Forging a Path of Service and Education

This article was posted on: June 23, 2021

Joseph Koch may be a bona fide world traveler—exploring 154 countries in the last 25 years—but his roots are solidly more local.
“I grew up on a dairy farm in Ashford, Wis., about two hours south of Marathon,” Joseph says. “The farm has been in our family since 1858. My seven sisters and I grew up there and I guess you could say we had a pretty sheltered upbringing. Travel wasn’t really on my radar back then.”

Koch family

The farmhouse, built in 1888, had only one bathroom for 10 people. “That was interesting, especially with so many sisters,” Joseph says with a laugh. “It was a dairy farm, so we spent a lot of time helping out my dad and mom when I was growing up. My mom passed away four years ago, but my dad still lives in the house.” Joseph hasn’t lived in Ashford for decades, but he still enjoys visiting his homestead. “It’s my getaway now,” he says. “The farm has always been a place to center myself. It’s just so calming there, and a good reminder of my past and country living and values.” Joseph says being the youngest—and the only male—of eight children gave him a good foundation. “My sisters helped raise me. Our family had good, strong, Catholic values, and my sisters had a big influence on me. They were good examples, and I could see, through their relationships, how to be a gentleman.”

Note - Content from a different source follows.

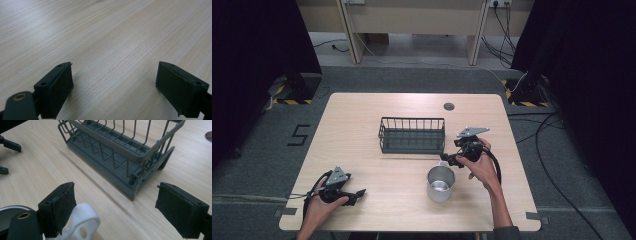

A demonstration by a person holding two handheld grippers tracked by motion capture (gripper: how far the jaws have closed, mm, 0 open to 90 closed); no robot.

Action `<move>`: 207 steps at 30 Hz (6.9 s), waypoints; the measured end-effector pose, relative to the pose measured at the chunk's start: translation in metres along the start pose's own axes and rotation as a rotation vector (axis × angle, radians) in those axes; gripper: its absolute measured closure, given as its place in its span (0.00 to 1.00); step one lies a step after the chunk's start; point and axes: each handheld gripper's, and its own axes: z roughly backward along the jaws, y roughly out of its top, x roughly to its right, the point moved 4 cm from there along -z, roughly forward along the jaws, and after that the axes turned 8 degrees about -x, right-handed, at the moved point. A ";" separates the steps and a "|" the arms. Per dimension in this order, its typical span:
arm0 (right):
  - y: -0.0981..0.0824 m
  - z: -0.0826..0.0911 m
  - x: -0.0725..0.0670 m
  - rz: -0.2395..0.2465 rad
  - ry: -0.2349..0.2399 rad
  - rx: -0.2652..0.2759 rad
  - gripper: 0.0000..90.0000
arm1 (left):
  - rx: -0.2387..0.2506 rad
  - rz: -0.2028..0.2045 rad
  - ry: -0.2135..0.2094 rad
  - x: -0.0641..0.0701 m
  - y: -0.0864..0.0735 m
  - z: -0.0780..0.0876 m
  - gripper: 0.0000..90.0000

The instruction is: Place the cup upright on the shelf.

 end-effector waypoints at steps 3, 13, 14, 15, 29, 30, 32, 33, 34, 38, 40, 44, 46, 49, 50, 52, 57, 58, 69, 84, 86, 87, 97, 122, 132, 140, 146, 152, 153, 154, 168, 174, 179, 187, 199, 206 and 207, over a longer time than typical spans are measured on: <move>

It’s when I returned to a job in Catholic education that my Faith really came back to the forefront again.

Joseph attended UW-Madison for an undergraduate degree in education. “There were a lot of distractions when I went to college,” Joseph remembers. “Many young people find themselves questioning their faith at that point in their life. That was somewhat true for me, too. I never abandoned my Faith, but it wasn’t in the forefront, either.”

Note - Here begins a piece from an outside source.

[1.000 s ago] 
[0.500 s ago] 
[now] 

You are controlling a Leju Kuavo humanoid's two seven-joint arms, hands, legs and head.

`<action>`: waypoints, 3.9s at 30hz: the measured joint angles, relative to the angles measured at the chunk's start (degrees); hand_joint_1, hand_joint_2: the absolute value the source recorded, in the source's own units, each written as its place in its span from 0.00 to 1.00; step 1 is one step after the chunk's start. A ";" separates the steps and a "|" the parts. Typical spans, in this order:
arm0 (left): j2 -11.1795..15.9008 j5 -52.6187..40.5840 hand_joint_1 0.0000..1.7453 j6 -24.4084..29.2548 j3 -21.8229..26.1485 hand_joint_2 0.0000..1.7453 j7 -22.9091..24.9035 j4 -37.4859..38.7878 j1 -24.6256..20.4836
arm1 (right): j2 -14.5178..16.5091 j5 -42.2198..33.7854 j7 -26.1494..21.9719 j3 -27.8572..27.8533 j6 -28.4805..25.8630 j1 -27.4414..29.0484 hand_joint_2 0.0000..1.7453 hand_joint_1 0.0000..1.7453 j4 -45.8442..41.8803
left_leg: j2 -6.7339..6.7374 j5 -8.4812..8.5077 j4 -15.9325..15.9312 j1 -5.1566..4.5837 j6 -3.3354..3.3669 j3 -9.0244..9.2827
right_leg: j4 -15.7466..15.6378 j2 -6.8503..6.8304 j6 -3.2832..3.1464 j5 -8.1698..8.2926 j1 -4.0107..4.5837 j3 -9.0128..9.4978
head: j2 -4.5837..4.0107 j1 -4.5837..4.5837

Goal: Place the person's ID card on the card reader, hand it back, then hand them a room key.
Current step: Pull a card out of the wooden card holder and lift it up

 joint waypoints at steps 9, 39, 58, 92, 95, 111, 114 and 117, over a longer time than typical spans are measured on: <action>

After earning his degree, Joseph discovered there wasn’t an abundance of jobs readily available for social studies teachers. Through the years, he found work in several other professions as well, including public relations, computer programming and project management. “I’ve spent most of my career in Catholic education, though,” he says. “I taught at a few Catholic schools in the Twin Cities before moving back to Wisconsin after about 20 years. It’s when I returned to a job in Catholic education that my Faith really came back to the forefront again.”

Feeding a hyena

In 1997, Joseph found himself traveling overseas for the first time to student-teach in Australia. “It was my first big trip, and that’s when the travel bug hit me,” Joseph chuckles. “When I was a little kid, a big family trip meant going to the Milwaukee Zoo. But now, I was traveling to the other side of the world.” He says he went to Australia with a large suitcase filled to the brim and a goal to see all the tourist sites. Then he met some locals, who gave him a different perspective. “They gave me a backpack and told me everything that I needed should fit in that backpack,” Joseph says. This began a journey of independent traveling that he calls “authentic travel.”

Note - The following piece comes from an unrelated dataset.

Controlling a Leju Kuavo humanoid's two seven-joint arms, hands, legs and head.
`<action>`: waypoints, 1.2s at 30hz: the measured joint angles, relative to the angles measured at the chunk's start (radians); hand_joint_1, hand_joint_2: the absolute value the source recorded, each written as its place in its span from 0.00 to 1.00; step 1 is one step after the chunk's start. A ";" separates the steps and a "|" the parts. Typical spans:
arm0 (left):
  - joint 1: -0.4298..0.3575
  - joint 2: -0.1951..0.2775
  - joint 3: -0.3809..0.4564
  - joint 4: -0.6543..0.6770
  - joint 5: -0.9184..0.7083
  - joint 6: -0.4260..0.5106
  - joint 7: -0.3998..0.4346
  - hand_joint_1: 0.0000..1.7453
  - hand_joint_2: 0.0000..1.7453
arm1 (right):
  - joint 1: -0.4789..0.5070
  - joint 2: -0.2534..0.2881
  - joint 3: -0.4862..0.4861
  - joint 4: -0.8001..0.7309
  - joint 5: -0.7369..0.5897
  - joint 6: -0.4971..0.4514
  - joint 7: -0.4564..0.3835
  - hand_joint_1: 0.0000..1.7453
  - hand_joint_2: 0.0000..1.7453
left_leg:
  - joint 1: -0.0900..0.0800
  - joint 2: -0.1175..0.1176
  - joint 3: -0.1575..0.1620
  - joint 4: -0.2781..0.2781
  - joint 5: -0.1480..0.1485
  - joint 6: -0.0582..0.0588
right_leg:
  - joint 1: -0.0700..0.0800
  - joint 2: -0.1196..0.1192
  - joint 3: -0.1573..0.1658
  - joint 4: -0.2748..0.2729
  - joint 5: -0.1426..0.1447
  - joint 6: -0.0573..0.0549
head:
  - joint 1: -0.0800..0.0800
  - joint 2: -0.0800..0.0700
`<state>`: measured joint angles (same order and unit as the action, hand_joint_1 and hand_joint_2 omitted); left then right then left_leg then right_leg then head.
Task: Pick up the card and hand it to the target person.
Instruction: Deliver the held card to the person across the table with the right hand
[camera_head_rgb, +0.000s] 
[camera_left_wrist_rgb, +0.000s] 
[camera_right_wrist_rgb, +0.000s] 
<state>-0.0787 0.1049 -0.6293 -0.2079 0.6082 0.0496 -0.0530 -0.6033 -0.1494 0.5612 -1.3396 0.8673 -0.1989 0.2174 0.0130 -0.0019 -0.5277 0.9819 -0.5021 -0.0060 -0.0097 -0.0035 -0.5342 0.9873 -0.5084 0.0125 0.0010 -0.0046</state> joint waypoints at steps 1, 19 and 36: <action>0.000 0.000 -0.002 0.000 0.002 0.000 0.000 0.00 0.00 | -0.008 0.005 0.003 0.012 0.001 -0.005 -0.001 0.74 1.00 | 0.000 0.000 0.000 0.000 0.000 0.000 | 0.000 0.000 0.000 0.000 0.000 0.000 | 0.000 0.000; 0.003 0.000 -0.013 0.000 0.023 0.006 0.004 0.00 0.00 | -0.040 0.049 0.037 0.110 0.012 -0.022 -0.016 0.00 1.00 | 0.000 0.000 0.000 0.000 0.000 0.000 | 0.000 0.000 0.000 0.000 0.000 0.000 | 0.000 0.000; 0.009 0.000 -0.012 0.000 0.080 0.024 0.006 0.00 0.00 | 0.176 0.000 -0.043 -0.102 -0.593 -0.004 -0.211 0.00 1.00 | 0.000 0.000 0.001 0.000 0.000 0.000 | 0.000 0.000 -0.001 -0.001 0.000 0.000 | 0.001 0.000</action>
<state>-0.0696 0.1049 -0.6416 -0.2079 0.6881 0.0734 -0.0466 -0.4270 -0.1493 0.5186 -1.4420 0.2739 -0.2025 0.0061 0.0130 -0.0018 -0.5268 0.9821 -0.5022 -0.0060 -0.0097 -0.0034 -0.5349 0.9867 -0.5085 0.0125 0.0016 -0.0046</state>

Since that first trip, Joseph has used his summer breaks to travel abroad and has also taken a few longer sabbaticals. He has traveled extensively throughout Western Europe, the Middle East and Africa. “When I first began traveling, I just went to places to have a good time,” Joseph says. “But the more I traveled—and especially when I got back into Catholic education—my trips turned into seeing a situation or issue and trying to figure out a way to fix it.”

Joseph showing a mask from Africa. His travels have taken him to places most have not been.

Joseph learned one vital lesson early on. “I realized that finding a solution to a problem in an area has to make sense to the local population,” he says. Thus began Joseph’s quest to find “local solutions to local problems” wherever he traveled. This took “authentic travel” to a whole new level.

“When I was in Africa, I wanted to see how Africans interacted with each other and with me.

Vice President of Somaliland (not Somalia) Abdirahman Saylici

I wanted to see how they ate, how they slept, how they got from place to place—and I wanted to see it as authentically as possible. That meant no tours, no African safaris and no organizations with a preconceived agenda,” Joseph explains. “I relied on local transport with my backpack being my travel partner, interacting with the real Africans. That meant no eating at chain restaurants, but eating the just-slaughtered goat with the real Africans. That meant not staying at the upscale, tourist hostels where the local staff are paid to cater to Westerners. Instead, I stayed at the flea-infested, bucket-shower-only hotels where the real Africans are attempting to get some sleep as well.”

Joseph learned some important lessons during his stints of independent travel. “A service organization may come to a remote part of Africa to build a well for the locals, which is great. But what happens a couple of years later, when the well needs repair but the organization is long gone?” Joseph asks. “I’m not saying going in and building a well is a bad thing, but there needs to be a long-term plan, too.”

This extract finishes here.